## Problem to solve
Go through the data below and copy each line where the word "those" occurs.

## Extracted material
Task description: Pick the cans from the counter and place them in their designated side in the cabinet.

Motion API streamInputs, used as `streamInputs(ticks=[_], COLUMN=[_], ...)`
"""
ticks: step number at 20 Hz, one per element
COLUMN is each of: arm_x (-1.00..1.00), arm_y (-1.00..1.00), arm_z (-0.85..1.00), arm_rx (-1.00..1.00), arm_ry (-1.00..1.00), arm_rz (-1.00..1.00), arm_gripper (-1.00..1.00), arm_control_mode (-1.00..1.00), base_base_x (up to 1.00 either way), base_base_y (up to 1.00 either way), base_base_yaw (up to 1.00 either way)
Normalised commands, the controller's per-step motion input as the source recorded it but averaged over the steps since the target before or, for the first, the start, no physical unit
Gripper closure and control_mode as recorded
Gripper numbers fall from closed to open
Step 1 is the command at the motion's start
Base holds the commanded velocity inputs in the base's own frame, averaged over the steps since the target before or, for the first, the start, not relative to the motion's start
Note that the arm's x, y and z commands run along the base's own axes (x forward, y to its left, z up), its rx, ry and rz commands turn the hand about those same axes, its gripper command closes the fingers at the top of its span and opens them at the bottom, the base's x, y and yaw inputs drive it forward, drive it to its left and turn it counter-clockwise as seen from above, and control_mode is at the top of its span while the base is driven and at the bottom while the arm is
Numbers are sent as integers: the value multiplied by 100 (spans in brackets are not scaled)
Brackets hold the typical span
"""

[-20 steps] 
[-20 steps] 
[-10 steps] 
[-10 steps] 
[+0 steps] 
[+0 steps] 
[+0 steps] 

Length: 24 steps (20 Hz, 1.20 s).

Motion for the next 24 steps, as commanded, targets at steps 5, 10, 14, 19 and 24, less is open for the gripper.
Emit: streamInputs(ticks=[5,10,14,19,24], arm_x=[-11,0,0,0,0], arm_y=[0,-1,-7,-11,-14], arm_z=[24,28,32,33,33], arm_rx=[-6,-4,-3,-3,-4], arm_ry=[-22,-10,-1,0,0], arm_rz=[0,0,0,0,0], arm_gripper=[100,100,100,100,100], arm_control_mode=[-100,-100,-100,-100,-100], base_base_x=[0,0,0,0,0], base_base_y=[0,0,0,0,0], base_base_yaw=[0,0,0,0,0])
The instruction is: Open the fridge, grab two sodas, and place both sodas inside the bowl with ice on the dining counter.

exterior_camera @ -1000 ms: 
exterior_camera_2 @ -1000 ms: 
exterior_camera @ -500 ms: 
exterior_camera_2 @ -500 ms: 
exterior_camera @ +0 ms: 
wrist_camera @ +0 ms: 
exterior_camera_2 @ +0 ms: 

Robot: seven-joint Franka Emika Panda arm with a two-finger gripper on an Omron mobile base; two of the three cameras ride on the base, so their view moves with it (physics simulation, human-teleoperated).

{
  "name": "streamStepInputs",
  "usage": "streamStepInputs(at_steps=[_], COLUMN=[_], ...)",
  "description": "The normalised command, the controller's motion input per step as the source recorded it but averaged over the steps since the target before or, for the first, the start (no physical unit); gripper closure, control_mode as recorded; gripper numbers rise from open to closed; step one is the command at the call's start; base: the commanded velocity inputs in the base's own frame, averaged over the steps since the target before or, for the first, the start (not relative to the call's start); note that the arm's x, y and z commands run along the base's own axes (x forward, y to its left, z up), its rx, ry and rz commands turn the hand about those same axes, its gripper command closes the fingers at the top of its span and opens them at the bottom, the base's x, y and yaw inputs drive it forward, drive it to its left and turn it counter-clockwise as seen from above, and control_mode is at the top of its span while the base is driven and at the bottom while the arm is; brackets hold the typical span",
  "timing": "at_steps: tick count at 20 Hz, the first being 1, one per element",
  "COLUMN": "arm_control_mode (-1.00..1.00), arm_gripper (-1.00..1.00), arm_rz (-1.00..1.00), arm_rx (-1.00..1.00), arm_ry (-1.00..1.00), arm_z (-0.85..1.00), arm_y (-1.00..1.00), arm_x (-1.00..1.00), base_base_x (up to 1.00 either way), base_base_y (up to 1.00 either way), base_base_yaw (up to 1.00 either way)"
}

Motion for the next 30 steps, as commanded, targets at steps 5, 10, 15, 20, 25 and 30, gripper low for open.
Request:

## The completed task
Note that the arm's x, y and z commands run along the base's own axes (x forward, y to its left, z up), its rx, ry and rz commands turn the hand about those same axes, its gripper command closes the fingers at the top of its span and opens them at the bottom, the base's x, y and yaw inputs drive it forward, drive it to its left and turn it counter-clockwise as seen from above, and control_mode is at the top of its span while the base is driven and at the bottom while the arm is
  "description": "The normalised command, the controller's motion input per step as the source recorded it but averaged over the steps since the target before or, for the first, the start (no physical unit); gripper closure, control_mode as recorded; gripper numbers rise from open to closed; step one is the command at the call's start; base: the commanded velocity inputs in the base's own frame, averaged over the steps since the target before or, for the first, the start (not relative to the call's start); note that the arm's x, y and z commands run along the base's own axes (x forward, y to its left, z up), its rx, ry and rz commands turn the hand about those same axes, its gripper command closes the fingers at the top of its span and opens them at the bottom, the base's x, y and yaw inputs drive it forward, drive it to its left and turn it counter-clockwise as seen from above, and control_mode is at the top of its span while the base is driven and at the bottom while the arm is; brackets hold the typical span",

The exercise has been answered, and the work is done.